Reproduce, exactly and in full, only the lines below from the one containing "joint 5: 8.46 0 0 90" through the one containing "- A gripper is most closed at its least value".

Dataset records Block Start

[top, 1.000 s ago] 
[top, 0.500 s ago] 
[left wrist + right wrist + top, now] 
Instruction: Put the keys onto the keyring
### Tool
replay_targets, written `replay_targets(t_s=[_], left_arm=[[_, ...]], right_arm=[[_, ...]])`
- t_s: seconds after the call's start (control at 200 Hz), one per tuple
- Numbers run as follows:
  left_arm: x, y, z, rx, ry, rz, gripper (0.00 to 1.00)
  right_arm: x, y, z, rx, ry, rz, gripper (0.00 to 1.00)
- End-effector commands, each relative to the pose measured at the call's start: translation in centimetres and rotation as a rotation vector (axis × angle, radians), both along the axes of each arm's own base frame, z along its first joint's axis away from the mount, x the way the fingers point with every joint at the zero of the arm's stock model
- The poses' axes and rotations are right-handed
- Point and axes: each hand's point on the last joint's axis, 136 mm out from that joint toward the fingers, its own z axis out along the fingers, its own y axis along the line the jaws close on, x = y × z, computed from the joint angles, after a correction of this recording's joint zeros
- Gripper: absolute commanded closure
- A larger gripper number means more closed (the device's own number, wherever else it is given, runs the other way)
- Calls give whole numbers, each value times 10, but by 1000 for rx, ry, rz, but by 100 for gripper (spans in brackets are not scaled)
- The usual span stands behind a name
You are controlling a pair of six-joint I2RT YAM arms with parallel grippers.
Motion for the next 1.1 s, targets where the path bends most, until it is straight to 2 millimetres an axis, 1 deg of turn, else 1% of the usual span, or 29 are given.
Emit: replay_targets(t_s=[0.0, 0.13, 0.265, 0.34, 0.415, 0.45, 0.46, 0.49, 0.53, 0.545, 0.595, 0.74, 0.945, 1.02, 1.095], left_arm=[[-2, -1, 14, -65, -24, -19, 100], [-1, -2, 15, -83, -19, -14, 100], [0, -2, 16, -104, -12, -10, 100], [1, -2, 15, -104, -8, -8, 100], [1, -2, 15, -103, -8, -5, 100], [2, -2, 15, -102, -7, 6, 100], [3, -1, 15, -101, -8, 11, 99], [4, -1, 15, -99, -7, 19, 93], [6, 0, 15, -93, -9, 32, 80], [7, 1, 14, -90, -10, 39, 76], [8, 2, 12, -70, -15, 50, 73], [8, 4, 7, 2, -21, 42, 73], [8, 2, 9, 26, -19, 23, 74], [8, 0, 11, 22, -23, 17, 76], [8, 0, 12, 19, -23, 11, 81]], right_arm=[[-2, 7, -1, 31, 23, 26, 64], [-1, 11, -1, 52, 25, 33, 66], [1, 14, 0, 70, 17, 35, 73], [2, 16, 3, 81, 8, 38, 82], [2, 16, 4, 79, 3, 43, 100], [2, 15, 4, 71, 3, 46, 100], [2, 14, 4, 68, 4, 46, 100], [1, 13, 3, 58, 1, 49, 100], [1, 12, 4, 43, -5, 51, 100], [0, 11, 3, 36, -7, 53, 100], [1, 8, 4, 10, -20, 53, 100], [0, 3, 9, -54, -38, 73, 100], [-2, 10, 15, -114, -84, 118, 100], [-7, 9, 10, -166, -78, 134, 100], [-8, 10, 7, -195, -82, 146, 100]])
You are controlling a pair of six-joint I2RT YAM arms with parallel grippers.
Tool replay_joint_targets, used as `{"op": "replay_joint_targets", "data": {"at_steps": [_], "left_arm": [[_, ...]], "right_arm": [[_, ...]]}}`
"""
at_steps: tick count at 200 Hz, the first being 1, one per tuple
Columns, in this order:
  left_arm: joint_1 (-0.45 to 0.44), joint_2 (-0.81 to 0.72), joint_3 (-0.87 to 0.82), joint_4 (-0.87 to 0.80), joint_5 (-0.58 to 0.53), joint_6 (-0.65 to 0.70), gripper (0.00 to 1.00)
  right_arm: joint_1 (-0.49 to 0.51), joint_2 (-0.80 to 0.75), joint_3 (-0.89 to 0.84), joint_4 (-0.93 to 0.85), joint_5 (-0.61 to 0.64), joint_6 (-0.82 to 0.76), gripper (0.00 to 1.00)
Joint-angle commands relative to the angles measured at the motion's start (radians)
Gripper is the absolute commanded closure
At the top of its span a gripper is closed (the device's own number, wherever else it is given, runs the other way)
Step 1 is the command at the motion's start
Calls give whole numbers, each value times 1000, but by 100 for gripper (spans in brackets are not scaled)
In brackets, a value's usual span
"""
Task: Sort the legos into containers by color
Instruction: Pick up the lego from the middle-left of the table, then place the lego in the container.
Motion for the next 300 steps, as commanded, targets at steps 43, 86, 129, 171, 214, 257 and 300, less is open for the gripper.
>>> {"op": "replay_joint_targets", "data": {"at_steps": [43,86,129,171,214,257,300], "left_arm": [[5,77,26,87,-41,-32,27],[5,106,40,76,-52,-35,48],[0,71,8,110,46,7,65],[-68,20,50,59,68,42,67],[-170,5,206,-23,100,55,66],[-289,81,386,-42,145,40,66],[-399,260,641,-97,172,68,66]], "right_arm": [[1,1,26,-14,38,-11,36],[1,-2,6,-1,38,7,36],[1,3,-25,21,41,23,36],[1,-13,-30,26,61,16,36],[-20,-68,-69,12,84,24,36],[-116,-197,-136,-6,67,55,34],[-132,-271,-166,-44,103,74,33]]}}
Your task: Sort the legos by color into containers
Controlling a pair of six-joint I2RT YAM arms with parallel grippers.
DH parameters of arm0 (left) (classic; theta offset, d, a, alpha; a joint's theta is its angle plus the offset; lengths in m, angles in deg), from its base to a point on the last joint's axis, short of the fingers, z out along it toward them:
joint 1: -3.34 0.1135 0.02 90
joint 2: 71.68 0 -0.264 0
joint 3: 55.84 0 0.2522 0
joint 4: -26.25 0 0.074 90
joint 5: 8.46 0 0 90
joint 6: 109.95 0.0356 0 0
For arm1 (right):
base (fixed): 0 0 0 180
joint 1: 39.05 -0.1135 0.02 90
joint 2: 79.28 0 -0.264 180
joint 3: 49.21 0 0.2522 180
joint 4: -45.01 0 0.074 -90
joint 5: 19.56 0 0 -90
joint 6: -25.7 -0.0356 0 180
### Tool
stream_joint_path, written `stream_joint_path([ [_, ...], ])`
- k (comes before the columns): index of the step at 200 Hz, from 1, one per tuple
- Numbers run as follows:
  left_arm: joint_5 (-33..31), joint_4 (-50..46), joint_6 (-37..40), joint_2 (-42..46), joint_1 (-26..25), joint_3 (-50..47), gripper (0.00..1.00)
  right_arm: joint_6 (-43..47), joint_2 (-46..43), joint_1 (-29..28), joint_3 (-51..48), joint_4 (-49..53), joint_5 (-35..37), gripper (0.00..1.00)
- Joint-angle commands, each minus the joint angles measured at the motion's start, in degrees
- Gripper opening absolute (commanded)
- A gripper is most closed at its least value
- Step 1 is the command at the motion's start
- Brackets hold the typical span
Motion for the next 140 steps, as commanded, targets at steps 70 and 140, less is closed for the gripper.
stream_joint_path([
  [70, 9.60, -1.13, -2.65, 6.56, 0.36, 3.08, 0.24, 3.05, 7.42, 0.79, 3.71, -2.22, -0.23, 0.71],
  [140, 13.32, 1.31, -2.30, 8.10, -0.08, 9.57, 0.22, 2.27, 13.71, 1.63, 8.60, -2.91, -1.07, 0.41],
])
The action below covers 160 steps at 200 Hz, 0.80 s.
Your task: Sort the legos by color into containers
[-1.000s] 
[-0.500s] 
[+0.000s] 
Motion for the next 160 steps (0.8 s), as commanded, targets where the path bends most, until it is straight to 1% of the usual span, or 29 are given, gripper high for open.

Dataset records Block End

Solution to this task:
joint 5: 8.46 0 0 90
joint 6: 109.95 0.0356 0 0
For arm1 (right):
base (fixed): 0 0 0 180
joint 1: 39.05 -0.1135 0.02 90
joint 2: 79.28 0 -0.264 180
joint 3: 49.21 0 0.2522 180
joint 4: -45.01 0 0.074 -90
joint 5: 19.56 0 0 -90
joint 6: -25.7 -0.0356 0 180
### Tool
stream_joint_path, written `stream_joint_path([ [_, ...], ])`
- k (comes before the columns): index of the step at 200 Hz, from 1, one per tuple
- Numbers run as follows:
  left_arm: joint_5 (-33..31), joint_4 (-50..46), joint_6 (-37..40), joint_2 (-42..46), joint_1 (-26..25), joint_3 (-50..47), gripper (0.00..1.00)
  right_arm: joint_6 (-43..47), joint_2 (-46..43), joint_1 (-29..28), joint_3 (-51..48), joint_4 (-49..53), joint_5 (-35..37), gripper (0.00..1.00)
- Joint-angle commands, each minus the joint angles measured at the motion's start, in degrees
- Gripper opening absolute (commanded)
- A gripper is most closed at its least value

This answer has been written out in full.